[[ PROVIDED RECORDS, beginning ]]
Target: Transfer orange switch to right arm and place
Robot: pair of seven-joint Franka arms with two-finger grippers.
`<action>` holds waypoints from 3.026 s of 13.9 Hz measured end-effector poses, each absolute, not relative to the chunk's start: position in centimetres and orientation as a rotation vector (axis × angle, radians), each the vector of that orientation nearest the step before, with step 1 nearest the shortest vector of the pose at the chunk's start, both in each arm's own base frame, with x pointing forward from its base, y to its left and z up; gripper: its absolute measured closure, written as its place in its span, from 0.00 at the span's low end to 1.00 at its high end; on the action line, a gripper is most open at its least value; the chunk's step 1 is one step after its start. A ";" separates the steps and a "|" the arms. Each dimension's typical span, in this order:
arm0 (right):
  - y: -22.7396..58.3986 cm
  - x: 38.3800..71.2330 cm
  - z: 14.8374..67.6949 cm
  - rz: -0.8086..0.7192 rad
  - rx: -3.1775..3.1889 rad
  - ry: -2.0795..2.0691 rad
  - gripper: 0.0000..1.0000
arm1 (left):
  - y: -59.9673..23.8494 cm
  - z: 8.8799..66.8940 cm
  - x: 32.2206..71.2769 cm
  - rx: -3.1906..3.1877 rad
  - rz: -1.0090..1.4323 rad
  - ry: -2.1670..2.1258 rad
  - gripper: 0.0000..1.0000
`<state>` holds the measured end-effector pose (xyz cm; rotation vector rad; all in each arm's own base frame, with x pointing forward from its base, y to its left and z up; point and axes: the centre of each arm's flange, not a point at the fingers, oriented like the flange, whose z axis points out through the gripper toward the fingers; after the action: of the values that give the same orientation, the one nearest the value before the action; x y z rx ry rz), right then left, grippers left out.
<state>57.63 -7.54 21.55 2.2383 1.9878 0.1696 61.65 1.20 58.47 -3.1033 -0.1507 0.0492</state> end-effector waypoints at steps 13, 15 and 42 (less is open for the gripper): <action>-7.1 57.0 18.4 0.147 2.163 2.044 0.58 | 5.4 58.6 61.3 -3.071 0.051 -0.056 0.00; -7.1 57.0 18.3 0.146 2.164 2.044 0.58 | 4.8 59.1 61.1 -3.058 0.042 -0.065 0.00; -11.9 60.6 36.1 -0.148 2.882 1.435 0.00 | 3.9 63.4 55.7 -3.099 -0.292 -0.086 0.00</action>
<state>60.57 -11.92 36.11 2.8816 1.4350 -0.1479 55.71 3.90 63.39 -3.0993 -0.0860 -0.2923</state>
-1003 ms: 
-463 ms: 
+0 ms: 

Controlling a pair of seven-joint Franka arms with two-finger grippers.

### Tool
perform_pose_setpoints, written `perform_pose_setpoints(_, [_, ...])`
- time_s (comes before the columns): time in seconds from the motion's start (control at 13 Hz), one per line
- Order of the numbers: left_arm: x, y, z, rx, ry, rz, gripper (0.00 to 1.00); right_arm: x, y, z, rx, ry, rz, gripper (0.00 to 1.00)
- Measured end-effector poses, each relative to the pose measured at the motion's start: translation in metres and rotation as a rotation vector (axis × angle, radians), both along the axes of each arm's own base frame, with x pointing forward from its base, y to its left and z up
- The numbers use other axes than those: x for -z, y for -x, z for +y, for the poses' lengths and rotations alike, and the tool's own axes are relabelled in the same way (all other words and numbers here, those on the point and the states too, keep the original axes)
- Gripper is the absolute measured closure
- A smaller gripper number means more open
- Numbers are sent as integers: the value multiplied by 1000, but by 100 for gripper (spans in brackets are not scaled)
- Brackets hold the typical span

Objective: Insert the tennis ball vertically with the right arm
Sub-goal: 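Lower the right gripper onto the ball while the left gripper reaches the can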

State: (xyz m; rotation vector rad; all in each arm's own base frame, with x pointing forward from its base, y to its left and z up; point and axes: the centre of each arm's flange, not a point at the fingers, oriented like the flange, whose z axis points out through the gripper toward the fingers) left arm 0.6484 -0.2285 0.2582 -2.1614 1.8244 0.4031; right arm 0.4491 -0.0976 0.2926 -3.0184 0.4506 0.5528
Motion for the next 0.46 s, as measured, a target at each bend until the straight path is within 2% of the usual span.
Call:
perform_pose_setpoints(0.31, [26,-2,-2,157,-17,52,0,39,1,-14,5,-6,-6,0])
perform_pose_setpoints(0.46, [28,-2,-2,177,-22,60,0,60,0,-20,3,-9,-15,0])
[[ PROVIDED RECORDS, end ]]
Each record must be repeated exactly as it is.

--- RESPONSE ---
Target: Transfer orange switch to right arm and place
Robot: pair of seven-joint Franka arms with two-finger grippers.
`<action>` holds waypoints from 3.026 s of 13.9 Hz measured end-effector poses, each absolute, not relative to the chunk's start: position in centimetres and orientation as a rotation vector (axis × angle, radians), each the vector of that orientation nearest the step before, with step 1 nearest the shortest vector of the pose at the chunk's start, both in each arm's own base frame, with x pointing forward from its base, y to its left and z up; gripper: its absolute measured closure, written as its place in its span, from 0.00 at the span's low end to 1.00 at its high end; on the action line, a gripper is most open at its least value; the chunk's step 1 is one step after its start. A ";" separates the steps and a "|" the arms. Each dimension's typical span, in this order:
arm0 (right):
  - y: -22.7396..58.3986 cm
  - x: 38.3800..71.2330 cm
  - z: 14.8374..67.6949 cm
  - rz: -0.8086..0.7192 rad
  - rx: -3.1775..3.1889 rad
  - ry: -2.0795..2.0691 rad
  - gripper: 0.0000..1.0000
arm1 (left):
  - y: -59.9673..23.8494 cm
  - z: 8.8799..66.8940 cm
  - x: 32.2206..71.2769 cm
  - rx: -3.1906..3.1877 rad
  - rz: -1.0090..1.4323 rad
  - ry: -2.1670..2.1258 rad
  - gripper: 0.0000..1.0000
`<state>` holds the measured end-effector pose (xyz cm; rotation vector rad; all in each arm's own base frame, with x pointing forward from its base, y to its left and z up; point and axes: the centre of each arm's flange, not a point at the fingers, oriented like the flange, whose z axis points out through the gripper toward the fingers; after the action: of the values that give the same orientation, the one nearest the value before the action; x y z rx ry rz), right then left, grippers left out.
<state>57.63 -7.54 21.55 2.2383 1.9878 0.1696 61.65 1.20 58.47 -3.1033 -0.1507 0.0492</state> end-effector waypoints at steps 13, 15 and 42 (less is open for the gripper): <action>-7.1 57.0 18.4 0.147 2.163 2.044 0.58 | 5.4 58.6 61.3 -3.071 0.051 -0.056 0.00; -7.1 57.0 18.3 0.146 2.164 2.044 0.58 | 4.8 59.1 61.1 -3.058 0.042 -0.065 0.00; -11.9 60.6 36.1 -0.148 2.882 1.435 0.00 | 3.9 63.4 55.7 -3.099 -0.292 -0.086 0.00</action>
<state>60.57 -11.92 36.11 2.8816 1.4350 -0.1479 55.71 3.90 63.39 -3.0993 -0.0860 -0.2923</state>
-1003 ms: 
-463 ms: 
+0 ms: 

Controlling a pair of seven-joint Franka arms with two-finger grippers.

### Tool
perform_pose_setpoints, written `perform_pose_setpoints(_, [_, ...])`
- time_s (comes before the columns): time in seconds from the motion's start (control at 13 Hz), one per line
- Order of the numbers: left_arm: x, y, z, rx, ry, rz, gripper (0.00 to 1.00); right_arm: x, y, z, rx, ry, rz, gripper (0.00 to 1.00)
- Measured end-effector poses, each relative to the pose measured at the motion's start: translation in metres and rotation as a rotation vector (axis × angle, radians), both along the axes of each arm's own base frame, with x pointing forward from its base, y to its left and z up
- The numbers use other axes than those: x for -z, y for -x, z for +y, for the poses' lengths and rotations alike, and the tool's own axes are relabelled in the same way (all other words and numbers here, those on the point and the states too, keep the original axes)
- Gripper is the absolute measured closure
- A smaller gripper number means more open
- Numbers are sent as integers: the value multiplied by 1000, but by 100 for gripper (spans in brackets are not scaled)
- Brackets hold the typical span

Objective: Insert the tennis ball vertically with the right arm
Sub-goal: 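Lower the right gripper onto the ball while the left gripper reaches the can
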
State: (xyz m; rotation vector rad; all in each arm's own base frame, with x pointing forward from its base, y to its left and z up; point and axes: the centre of each arm's flange, not a point at the fingers, oriented like the flange, whose z axis points out through the gripper toward the fingers) left arm 0.6484 -0.2285 0.2582 -2.1614 1.8244 0.4031; right arm 0.4491 -0.0976 0.2926 -3.0184 0.4506 0.5528
Motion for the next 0.46 s, as measured, a target at each bend until the straight path is within 2% of the usual span.
Call:
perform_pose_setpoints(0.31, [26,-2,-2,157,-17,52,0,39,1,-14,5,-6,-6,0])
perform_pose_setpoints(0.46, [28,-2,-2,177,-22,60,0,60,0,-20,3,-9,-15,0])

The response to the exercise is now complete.